The ADFS server requires the following:
  • Windows Server 2008
  • Internet Information Services (IIS) 7.0
  • .NET Framework 3.5 SP1
  • SQL Server® 2005/2008 Express Edition

Active Directory

The Active Directory system requires a Windows server 2008 with Active Directory installed.

Client Computer

The client computer requires Windows Vista or Windows 7 for active scenarios. Passive scenarios may use any Web browser as the client that supports redirects

Who's Who

As we've said, this book uses a set of scenarios that traces the evolution of several corporate applications. A panel of experts comments on the development efforts. The panel includes a security specialist, a software architect, a software developer, and an IT professional. The scenarios can be considered from each of these points of view. Here are our experts.
Bharath is a security specialist. He checks that solutions for authentication and authorization reliably safeguard a company's data. He is a cautious person, for good reasons.
"Providing authentication for a single application is easy. Securing all applications across our organization is a different thing."

Jana is a software architect. She plans the overall structure of an application. Her perspective is both practical and strategic. In other words, she considers not only what technical approaches are needed today, but also what direction a company needs to consider for the future.
"It's not easy, balancing the needs of users, the IT organization, the developers, and the technical platforms we rely on."

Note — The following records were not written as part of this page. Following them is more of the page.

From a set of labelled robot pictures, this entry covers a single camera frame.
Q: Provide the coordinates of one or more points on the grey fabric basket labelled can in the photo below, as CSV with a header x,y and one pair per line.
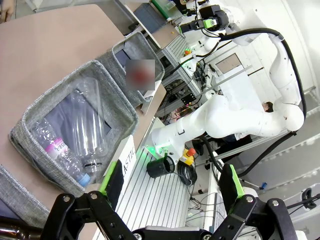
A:
x,y
140,42

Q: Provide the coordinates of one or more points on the black perforated box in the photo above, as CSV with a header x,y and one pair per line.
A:
x,y
188,98

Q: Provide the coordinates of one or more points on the seated person with dark hair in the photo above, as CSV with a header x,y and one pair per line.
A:
x,y
268,107

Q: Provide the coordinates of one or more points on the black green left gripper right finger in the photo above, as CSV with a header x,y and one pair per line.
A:
x,y
262,220

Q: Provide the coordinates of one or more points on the grey fabric basket labelled plastic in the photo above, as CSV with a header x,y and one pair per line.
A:
x,y
110,97

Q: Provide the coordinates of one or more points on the white paper label CAN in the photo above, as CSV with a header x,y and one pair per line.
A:
x,y
149,96

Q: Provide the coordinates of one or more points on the brown framed board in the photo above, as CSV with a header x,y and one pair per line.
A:
x,y
228,63

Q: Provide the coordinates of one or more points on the bottle with purple label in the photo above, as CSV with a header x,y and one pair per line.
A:
x,y
60,152

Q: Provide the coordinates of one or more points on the yellow emergency stop red button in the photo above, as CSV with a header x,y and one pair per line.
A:
x,y
188,156

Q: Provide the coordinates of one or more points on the brown glass bottle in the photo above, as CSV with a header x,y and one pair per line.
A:
x,y
15,231

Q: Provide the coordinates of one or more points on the black mesh cup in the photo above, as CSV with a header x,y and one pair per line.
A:
x,y
160,167

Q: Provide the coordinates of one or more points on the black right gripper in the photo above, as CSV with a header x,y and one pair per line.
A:
x,y
217,15

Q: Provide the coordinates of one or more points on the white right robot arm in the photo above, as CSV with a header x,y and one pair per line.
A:
x,y
225,120

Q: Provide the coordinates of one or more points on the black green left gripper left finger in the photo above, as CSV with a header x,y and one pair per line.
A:
x,y
75,217

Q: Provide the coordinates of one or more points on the white paper label PLASTIC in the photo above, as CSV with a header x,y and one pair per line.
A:
x,y
128,160

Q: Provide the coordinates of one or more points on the large clear plastic bottle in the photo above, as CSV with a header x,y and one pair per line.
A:
x,y
87,120

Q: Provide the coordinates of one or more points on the background desk brown top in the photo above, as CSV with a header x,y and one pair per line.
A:
x,y
162,35

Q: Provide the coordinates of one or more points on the person's left hand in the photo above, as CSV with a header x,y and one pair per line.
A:
x,y
7,10

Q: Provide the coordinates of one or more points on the grey fabric basket labelled bottle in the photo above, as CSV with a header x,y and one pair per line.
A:
x,y
17,197

Markus is a senior software developer. He is analytical, detail-oriented, and methodical. He's focused on the task at hand, which is building a great claims-based application. He knows that he's the person who's ultimately responsible for the code.
"I don't care what you use for authentication, I'll make it work."

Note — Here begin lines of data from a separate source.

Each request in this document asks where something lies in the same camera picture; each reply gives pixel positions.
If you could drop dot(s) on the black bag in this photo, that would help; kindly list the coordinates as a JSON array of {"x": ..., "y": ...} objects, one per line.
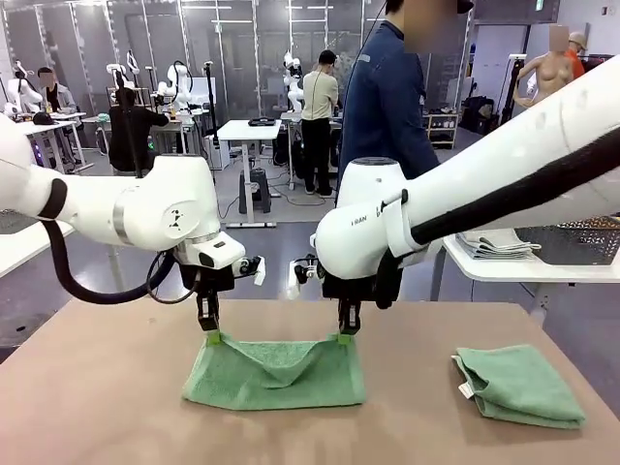
[{"x": 477, "y": 114}]

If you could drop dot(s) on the large white rounded table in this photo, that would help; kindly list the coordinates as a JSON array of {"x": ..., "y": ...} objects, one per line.
[{"x": 508, "y": 269}]

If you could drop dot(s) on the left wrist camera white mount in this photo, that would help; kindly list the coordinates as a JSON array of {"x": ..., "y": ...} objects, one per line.
[{"x": 252, "y": 269}]

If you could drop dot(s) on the clothes rack with dark garments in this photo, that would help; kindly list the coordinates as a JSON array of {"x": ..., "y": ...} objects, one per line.
[{"x": 598, "y": 63}]

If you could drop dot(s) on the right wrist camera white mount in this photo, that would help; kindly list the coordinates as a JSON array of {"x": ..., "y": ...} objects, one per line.
[{"x": 302, "y": 273}]

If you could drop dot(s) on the computer tower with coloured lights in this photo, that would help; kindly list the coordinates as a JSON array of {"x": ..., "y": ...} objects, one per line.
[{"x": 298, "y": 155}]

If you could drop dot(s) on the small white standing desk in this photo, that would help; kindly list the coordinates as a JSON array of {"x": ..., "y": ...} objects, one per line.
[{"x": 249, "y": 130}]

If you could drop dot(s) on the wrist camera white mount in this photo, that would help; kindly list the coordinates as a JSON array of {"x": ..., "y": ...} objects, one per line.
[
  {"x": 302, "y": 273},
  {"x": 252, "y": 269}
]

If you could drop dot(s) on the black stand with white top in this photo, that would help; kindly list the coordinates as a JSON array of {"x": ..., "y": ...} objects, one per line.
[{"x": 511, "y": 92}]

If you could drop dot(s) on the grey background robot desk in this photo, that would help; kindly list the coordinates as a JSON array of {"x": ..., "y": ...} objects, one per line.
[{"x": 186, "y": 126}]

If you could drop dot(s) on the seated person in black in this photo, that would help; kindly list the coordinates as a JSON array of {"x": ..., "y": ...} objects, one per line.
[{"x": 126, "y": 140}]

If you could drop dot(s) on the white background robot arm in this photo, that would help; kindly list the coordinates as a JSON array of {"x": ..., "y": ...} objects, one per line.
[
  {"x": 176, "y": 87},
  {"x": 118, "y": 70},
  {"x": 295, "y": 97},
  {"x": 21, "y": 92}
]

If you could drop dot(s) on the white background desk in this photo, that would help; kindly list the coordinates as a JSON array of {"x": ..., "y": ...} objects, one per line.
[{"x": 53, "y": 128}]

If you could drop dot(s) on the white shoe shelf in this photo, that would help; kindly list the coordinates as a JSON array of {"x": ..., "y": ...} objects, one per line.
[{"x": 443, "y": 131}]

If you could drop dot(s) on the seated person in grey jacket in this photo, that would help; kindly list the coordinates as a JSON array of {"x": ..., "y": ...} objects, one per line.
[{"x": 58, "y": 97}]

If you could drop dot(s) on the person in denim jacket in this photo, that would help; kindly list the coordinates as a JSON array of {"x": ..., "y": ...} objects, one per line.
[{"x": 382, "y": 111}]

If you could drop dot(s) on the black round base plate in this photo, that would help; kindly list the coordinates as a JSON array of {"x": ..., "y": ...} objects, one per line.
[{"x": 12, "y": 334}]

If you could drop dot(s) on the grey step stool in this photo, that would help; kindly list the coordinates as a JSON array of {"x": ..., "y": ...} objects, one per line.
[{"x": 259, "y": 191}]

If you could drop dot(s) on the black camera pole stand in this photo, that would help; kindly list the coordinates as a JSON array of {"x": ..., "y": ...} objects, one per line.
[{"x": 127, "y": 116}]

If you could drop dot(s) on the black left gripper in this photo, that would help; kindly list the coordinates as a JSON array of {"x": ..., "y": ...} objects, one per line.
[{"x": 208, "y": 281}]

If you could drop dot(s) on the black cap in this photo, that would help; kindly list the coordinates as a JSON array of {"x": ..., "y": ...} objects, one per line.
[{"x": 42, "y": 117}]

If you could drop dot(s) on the mannequin in orange shirt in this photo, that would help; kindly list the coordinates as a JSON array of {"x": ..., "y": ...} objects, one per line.
[{"x": 576, "y": 53}]

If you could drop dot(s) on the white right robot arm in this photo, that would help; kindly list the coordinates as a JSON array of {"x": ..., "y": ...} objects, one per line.
[{"x": 368, "y": 227}]

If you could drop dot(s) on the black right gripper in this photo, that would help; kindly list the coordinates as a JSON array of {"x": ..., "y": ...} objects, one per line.
[{"x": 349, "y": 288}]

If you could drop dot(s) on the green terry towel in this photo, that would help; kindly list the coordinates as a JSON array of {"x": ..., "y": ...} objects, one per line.
[
  {"x": 518, "y": 387},
  {"x": 227, "y": 378}
]

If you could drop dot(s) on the black slim tripod stand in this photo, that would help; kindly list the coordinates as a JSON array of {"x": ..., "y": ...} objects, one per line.
[{"x": 211, "y": 106}]

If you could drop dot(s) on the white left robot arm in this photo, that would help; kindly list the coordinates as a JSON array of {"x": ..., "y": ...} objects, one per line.
[{"x": 160, "y": 194}]

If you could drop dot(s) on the standing person in cream top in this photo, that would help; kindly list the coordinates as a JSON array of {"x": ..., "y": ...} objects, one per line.
[{"x": 319, "y": 97}]

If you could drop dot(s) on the beige mannequin in black trousers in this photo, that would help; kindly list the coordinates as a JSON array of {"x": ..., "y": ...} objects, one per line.
[{"x": 549, "y": 77}]

Poe is an IT professional who's an expert in deploying and running in a corporate data center. He's also an Active Directory guru. Poe has a keen interest in practical solutions; after all, he's the one who gets paged at 3:00 AM when there's a problem.
"Each application handles authentication differently. Can I get a bit of consistency please?!?"
If you have a particular area of interest, look for notes provided by the specialists whose interests align with yours.